Ma nonostante i progressi fossero chiaramente compiuti mentre il team continuava a raccogliere dati e apportare aggiornamenti alla vettura, i punti erano ancora lontani. Nessuna delle due vetture è ancora riuscita a uscire dalla Q1 in qualifica, con il 18° posto di Perez a Monaco, il suo miglior risultato stagionale su un giro, anche se è riuscito a raggiungere il 17° posto nelle qualifiche Sprint a Montreal.
Se la Cadillac esistesse isolatamente, si potrebbe sostenere che scalano l’ordine poco a poco. Ma il resto del gruppo non si è fermato: l’Aston Martin del rivale più vicino ha risolto il problema delle vibrazioni e sta puntando sull’affidabilità, mentre anche la Williams ha fatto un passo avanti e ora è al centro del gruppo di centro gruppo.
I punti sembrano quindi ancora fuori portata per la squadra americana. Ma poi è arrivato Monaco, e una gara strana, costellata di rigori e ritiri.
Max Verstappen, Lando Norris e Charles Leclerc non sono riusciti a finire la gara a causa di una combinazione di problemi meccanici e incidenti, aprendo la porta a più corridori di centrocampo che hanno segnato per le strade di Monte Carlo.
Con Ollie Bearman e Carlos Sainz fuori, improvvisamente c’è stata un’opportunità per qualcuno di cui approfittare. Inizialmente sembrava che Nico Hulkenberg sarebbe stato colui che avrebbe segnato alcuni punti improbabili, ma al tedesco è stata inflitta una penalità post-gara per essersi scontrato con Sainz, cosa che lo ha fatto uscire dalla zona punti e ha promosso Perez al decimo posto.
Perez era di per sé altamente improbabile che fosse lì o nei paraggi dopo essere stato penalizzato con un drive-through per un’infrazione in partenza. I replay mostravano il messicano schierarsi nella casella sbagliata della griglia: avrebbe dovuto esserci uno spazio vuoto dopo che Gabriel Bortoleto era stato costretto a partire dalla pit lane.
Dopo un’ottima partenza fino al 14° posto, Perez è rientrato ai box per montare le gomme medie ed è sceso al 16° posto, prima di scontare la sua prima penalità e finire 18°. È lì che è rimasto per gran parte della gara, fino al caos della Safety Car.
Mentre gli altri si ritiravano intorno a lui, Perez fu costantemente promosso nell’ordine. Ha evitato il caos con Hulkenberg, Sainz e Colapinto negli ultimi giri, ha superato il vecchio rivale Alonso e poi ha ereditato un’ulteriore posizione quando George Russell ha scontato il suo drive-through.
Ciò ha lasciato Perez P11 al traguardo, che è diventato P10 quasi immediatamente con la penalità di 10 secondi di Hulkenberg annunciata dal Race Control.

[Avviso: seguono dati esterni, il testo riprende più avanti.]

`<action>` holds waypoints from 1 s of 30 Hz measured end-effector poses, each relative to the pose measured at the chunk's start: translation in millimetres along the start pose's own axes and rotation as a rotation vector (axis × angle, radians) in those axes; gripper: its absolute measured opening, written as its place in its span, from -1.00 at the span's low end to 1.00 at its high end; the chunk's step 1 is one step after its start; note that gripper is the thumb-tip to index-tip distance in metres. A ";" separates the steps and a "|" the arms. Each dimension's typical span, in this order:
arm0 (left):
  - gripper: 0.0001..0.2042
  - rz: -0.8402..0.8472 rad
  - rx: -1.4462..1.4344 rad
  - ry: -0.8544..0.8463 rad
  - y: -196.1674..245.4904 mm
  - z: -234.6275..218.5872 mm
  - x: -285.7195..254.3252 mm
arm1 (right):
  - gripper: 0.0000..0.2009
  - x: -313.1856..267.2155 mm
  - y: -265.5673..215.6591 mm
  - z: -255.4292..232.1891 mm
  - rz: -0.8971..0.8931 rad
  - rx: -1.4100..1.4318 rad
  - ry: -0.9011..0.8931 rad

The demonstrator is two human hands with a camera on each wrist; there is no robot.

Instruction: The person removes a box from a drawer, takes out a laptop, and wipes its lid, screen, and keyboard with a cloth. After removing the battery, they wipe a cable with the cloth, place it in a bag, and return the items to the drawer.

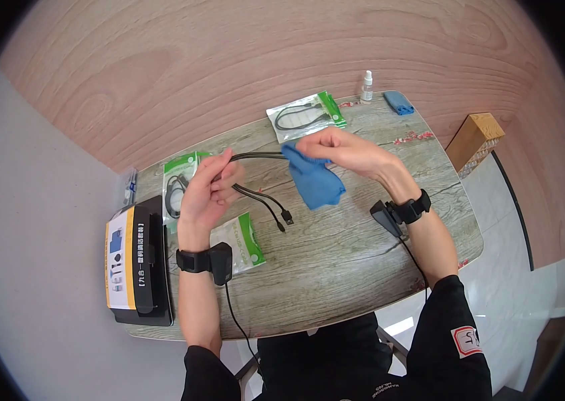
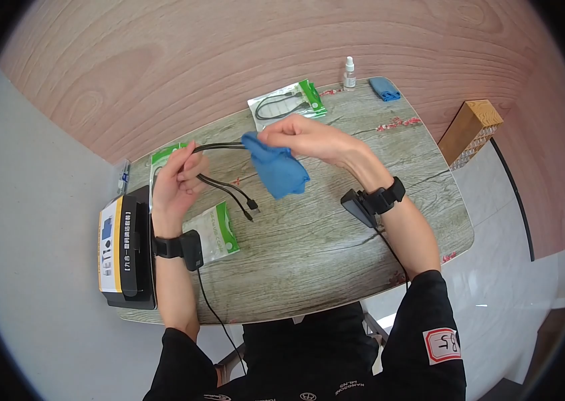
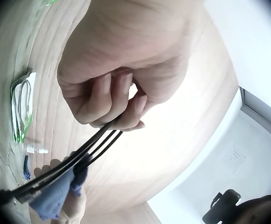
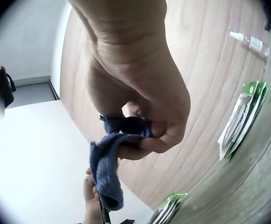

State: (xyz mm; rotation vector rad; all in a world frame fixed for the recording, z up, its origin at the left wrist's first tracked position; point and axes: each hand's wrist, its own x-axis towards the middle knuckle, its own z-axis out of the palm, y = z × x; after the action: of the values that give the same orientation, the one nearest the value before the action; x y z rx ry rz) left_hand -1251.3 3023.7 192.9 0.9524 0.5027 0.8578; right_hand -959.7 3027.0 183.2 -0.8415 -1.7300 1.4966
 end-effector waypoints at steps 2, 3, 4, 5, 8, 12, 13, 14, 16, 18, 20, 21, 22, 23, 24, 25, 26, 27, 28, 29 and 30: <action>-0.63 0.009 -0.018 0.016 -0.6 2.4 1.2 | -0.66 1.2 9.1 -9.5 0.022 -0.102 0.145; -0.64 0.017 -0.022 0.029 0.7 3.2 0.6 | -0.66 3.3 14.6 -14.7 0.028 -0.151 0.211; -0.64 0.018 -0.004 0.037 2.2 3.7 0.2 | -0.65 5.7 21.7 -19.8 -0.002 -0.174 0.297; -0.64 0.021 0.014 0.047 2.1 4.3 0.9 | -0.64 7.8 27.7 -25.0 -0.034 -0.196 0.380; -0.65 0.032 0.061 0.085 0.0 2.2 2.9 | -0.63 10.8 18.5 -25.8 -0.054 -0.183 0.485; -0.66 0.091 0.170 0.138 -9.6 9.4 9.1 | -0.61 10.5 14.3 -3.2 -0.095 -0.082 0.502; -0.66 0.110 0.199 0.161 -11.6 13.6 9.9 | -0.60 12.9 16.5 2.9 -0.133 -0.100 0.552; -0.66 0.129 0.228 0.186 -13.1 17.4 10.3 | -0.60 12.9 18.2 3.8 -0.115 -0.111 0.549; -0.67 0.142 0.270 0.193 -15.0 23.6 9.8 | -0.60 14.0 19.7 5.7 -0.078 -0.135 0.539; -0.68 0.134 0.332 0.182 -18.6 28.6 10.6 | -0.60 14.5 20.0 9.1 -0.003 0.007 0.480; -0.69 0.103 0.413 0.150 -24.8 33.0 12.3 | -0.62 12.9 13.2 19.8 0.055 0.219 0.424; -0.68 0.077 0.460 0.113 -28.8 34.2 13.8 | -0.63 12.1 7.9 28.0 0.075 0.360 0.394; -0.67 0.074 0.486 0.102 -33.2 35.4 15.9 | -0.63 11.5 3.7 32.4 0.095 0.501 0.361; -0.67 0.071 0.513 0.091 -37.6 36.6 18.1 | -0.64 13.4 9.9 29.6 0.051 0.584 0.265; -0.66 0.068 0.539 0.081 -41.1 37.5 19.8 | -0.64 12.9 8.4 30.6 0.044 0.602 0.246; -0.64 0.061 0.538 0.102 -43.1 38.2 21.0 | -0.65 12.0 5.9 33.2 0.037 0.620 0.227; -0.64 0.062 0.515 0.105 -43.1 36.8 21.2 | -0.66 11.4 4.7 36.4 0.030 0.639 0.208; -0.63 0.064 0.492 0.107 -42.3 34.7 20.9 | -0.67 11.6 6.1 39.5 0.009 0.600 0.195; -0.63 0.064 0.470 0.108 -41.2 33.3 20.9 | -0.68 11.8 8.3 43.0 -0.013 0.561 0.184; -0.62 0.062 0.466 0.137 -40.3 33.1 20.8 | -0.69 11.3 8.6 46.9 -0.035 0.523 0.174; -0.62 0.060 0.461 0.166 -39.7 33.1 20.3 | -0.70 10.1 7.0 51.9 -0.026 0.510 0.198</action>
State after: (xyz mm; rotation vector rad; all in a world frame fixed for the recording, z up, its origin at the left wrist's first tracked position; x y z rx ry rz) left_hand -1200.0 3011.9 175.2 1.3274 0.8419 0.8972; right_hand -1008.2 3008.0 172.1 -0.6643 -1.1360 1.6707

Ma ahimè non doveva andare così, con gli steward che hanno esaminato le riprese della ripartenza con bandiera rossa e hanno ritenuto Perez colpevole per la sua ruota anteriore destra fuori dalla sua casella di griglia. È stata applicata una penalità di 10 secondi, che lo ha fatto scendere al 15° e ultimo posto.
“Dopo la ripartenza con bandiera rossa, Checo ha guidato in modo fantastico recuperando diverse posizioni sulla strada: è stato un vero peccato che la penalità ci abbia fatto retrocedere mentre lottava come se volesse vincere,” ha detto in seguito il Team Principal Graeme Lowdon.
Il fatto che Perez sia riuscito a tenere il passo dei corridori di centrocampo nelle ultime fasi – nonostante Kimi Antonelli in testa abbia dimostrato che era perfettamente possibile recuperare un gap a Monaco – dimostra davvero un miglioramento da parte della Cadillac.
Così come le qualifiche: Perez era a circa 1,5 secondi dal tempo di vantaggio nella Q1 a Monaco, mentre in Australia quel numero era di oltre tre secondi.
Tutto ciò indica che la Cadillac si sta muovendo nella giusta direzione in una fase della stagione molto anticipata rispetto a quanto previsto.